Rory O'Shea Was Here

Director: Damien O'Donnell
Screenwriters: Jeffrey Caine

Institute History

  • 2005 Sundance Film Festival


When iconoclastic, boisterous Rory O'Shea explodes onto the scene at Dublin's Carrigmore Residential Home for people with "special needs," the fact that he's paralyzed from the neck down due to muscular dystrophy doesn't stop him from blasting rock music or pissing off the prim staff any chance he can. It's not long before he's corrupting taciturn Michael O'Connelly, a lad whose cerebral palsy confines him to a wheelchair and impairs his speech. It turns out Rory is the only person around who can interpret Michael's garbled language, and he soon discovers that, contrary to popular opinion, Michael is extremely eloquent. Like a classic odd couple, the two couldn't be more dissimilar, but their opposite skills—Rory's unbridled drive and Michael's strategic thinking—allow them to mastermind an exit from Carrigmore into independent living. Then the real adventures, frustrations, and sometimes painful life lessons begin.

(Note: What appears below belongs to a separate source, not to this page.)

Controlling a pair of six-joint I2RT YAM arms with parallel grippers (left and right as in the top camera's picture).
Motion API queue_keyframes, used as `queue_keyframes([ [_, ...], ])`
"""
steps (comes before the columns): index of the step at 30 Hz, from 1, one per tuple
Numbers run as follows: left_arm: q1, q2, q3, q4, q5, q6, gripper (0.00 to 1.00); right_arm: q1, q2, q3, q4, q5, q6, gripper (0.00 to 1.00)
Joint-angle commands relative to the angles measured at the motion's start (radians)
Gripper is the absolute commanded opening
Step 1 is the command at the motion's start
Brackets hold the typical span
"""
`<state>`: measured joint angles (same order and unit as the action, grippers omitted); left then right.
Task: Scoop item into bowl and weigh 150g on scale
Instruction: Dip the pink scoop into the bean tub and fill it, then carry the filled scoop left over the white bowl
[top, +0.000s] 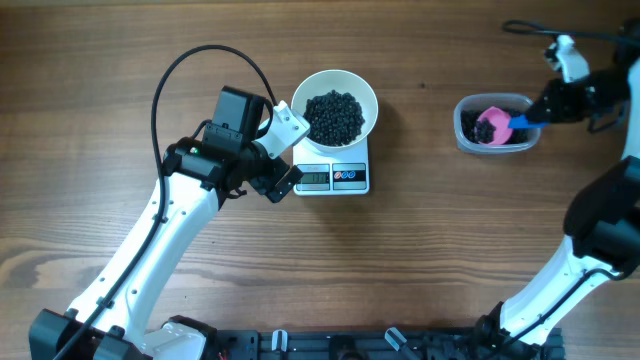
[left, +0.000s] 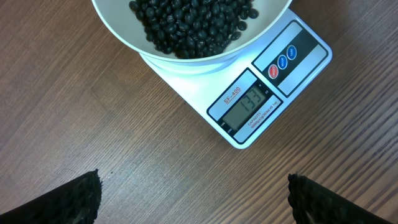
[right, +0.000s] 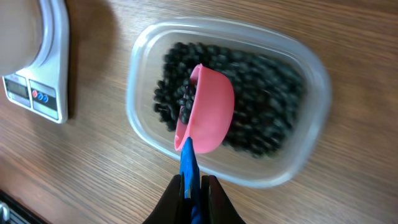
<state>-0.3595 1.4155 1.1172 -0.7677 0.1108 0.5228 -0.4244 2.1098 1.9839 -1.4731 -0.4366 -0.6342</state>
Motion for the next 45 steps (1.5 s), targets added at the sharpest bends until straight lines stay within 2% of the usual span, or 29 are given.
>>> queue_keyframes([
  [1,0.005,-0.008,-0.004,0.0,0.016,0.02,1.0,-0.057,0.018,0.008,-0.003,-0.096,-0.02,0.04],
  [10,0.005,-0.008,-0.004,0.0,0.016,0.02,1.0,-0.077,0.009,0.008,-0.006,-0.263,-0.047,0.04],
  [18,0.005,-0.008,-0.004,0.0,0.016,0.02,1.0,-0.073,-0.074,0.014,-0.005,-0.306,-0.039,0.04],
  [21,0.005,-0.008,-0.003,0.0,0.016,0.02,1.0,-0.038,-0.097,0.014,0.012,-0.313,0.013,0.04],
  [31,0.005,-0.008,-0.004,0.0,0.016,0.02,1.0,0.261,-0.103,0.014,0.205,-0.29,0.19,0.04],
  [33,0.005,-0.008,-0.003,0.0,0.016,0.02,1.0,0.359,-0.103,0.014,0.256,-0.223,0.238,0.04],
  [39,0.005,-0.008,-0.003,0.0,0.016,0.02,1.0,0.494,-0.105,0.015,0.269,-0.169,0.245,0.04],
  [45,0.005,-0.008,-0.004,0.0,0.016,0.02,1.0,0.579,-0.139,0.015,0.292,-0.034,0.246,0.04],
])
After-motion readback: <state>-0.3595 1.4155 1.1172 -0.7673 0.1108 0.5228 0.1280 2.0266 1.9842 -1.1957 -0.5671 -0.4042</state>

Like a breath of fresh air, Damien O'Donnell's Rory O'Shea Was Here is a humorous, emotional coming-of-age drama that never romanticizes disability or settles for glib resolutions. More than anything, it is a story of a contoured, interdependent alliance and a mutual struggle for self-determination. The characters are so finely developed that disability is simply one aspect of who they are. With charismatic, remarkably authentic performances by the two leads, this charming celebration of human integrity and the power of friendship is deeply moving and uplifting.